WORK REQUIRED - What you return must be every line from the beginning of the data through the line holding "Mark the region of every instance of the storage", unchanged.

ENTRIES SUPPLIED -
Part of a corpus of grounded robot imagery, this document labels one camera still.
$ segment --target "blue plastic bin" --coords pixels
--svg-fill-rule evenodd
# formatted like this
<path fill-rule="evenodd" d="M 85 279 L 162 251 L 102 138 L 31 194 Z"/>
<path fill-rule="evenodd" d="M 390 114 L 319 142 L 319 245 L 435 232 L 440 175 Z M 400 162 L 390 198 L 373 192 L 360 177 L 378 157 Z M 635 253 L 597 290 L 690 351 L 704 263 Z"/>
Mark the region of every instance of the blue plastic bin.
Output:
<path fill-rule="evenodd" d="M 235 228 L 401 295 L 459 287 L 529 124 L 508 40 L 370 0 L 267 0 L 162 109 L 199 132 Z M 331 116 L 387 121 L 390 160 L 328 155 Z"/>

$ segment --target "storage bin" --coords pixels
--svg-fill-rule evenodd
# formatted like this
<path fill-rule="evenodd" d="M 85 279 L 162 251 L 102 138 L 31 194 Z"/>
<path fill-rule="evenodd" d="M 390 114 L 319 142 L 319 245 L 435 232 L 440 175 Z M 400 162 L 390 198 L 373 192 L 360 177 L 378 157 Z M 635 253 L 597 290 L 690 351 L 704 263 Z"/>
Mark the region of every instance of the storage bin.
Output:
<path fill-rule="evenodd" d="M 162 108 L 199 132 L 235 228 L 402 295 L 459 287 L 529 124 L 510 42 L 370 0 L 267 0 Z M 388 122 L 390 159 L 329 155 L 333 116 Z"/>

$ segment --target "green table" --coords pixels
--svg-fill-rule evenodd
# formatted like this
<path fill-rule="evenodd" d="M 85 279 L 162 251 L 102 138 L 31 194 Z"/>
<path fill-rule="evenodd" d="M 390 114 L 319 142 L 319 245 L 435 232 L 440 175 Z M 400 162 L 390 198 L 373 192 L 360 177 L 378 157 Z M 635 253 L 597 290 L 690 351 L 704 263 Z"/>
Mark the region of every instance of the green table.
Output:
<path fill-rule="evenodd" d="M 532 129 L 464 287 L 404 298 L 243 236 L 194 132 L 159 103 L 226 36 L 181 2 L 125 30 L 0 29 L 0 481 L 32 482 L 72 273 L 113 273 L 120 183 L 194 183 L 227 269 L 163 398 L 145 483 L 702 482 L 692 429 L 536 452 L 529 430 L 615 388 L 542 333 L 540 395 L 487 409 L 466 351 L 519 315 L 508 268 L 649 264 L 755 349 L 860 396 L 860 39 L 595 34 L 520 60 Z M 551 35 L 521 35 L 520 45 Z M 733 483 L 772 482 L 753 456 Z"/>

COMPLETED TASK -
Part of a corpus of grounded robot imagery, this document labels one camera still.
$ segment --target "blue plastic bin" --coords pixels
--svg-fill-rule evenodd
# formatted like this
<path fill-rule="evenodd" d="M 85 279 L 162 251 L 102 138 L 31 194 Z"/>
<path fill-rule="evenodd" d="M 390 114 L 319 142 L 319 245 L 435 232 L 440 175 Z M 400 162 L 390 198 L 373 192 L 360 177 L 378 157 Z M 635 253 L 597 290 L 690 351 L 704 263 Z"/>
Mark the region of every instance of the blue plastic bin.
Output:
<path fill-rule="evenodd" d="M 235 228 L 401 295 L 459 287 L 529 124 L 508 40 L 370 0 L 267 0 L 162 109 L 199 132 Z M 331 116 L 387 121 L 390 160 L 328 155 Z"/>

$ segment --target "storage bin" --coords pixels
--svg-fill-rule evenodd
# formatted like this
<path fill-rule="evenodd" d="M 85 279 L 162 251 L 102 138 L 31 194 Z"/>
<path fill-rule="evenodd" d="M 390 114 L 319 142 L 319 245 L 435 232 L 440 175 Z M 400 162 L 390 198 L 373 192 L 360 177 L 378 157 Z M 635 253 L 597 290 L 690 351 L 704 263 Z"/>
Mark the region of every instance of the storage bin.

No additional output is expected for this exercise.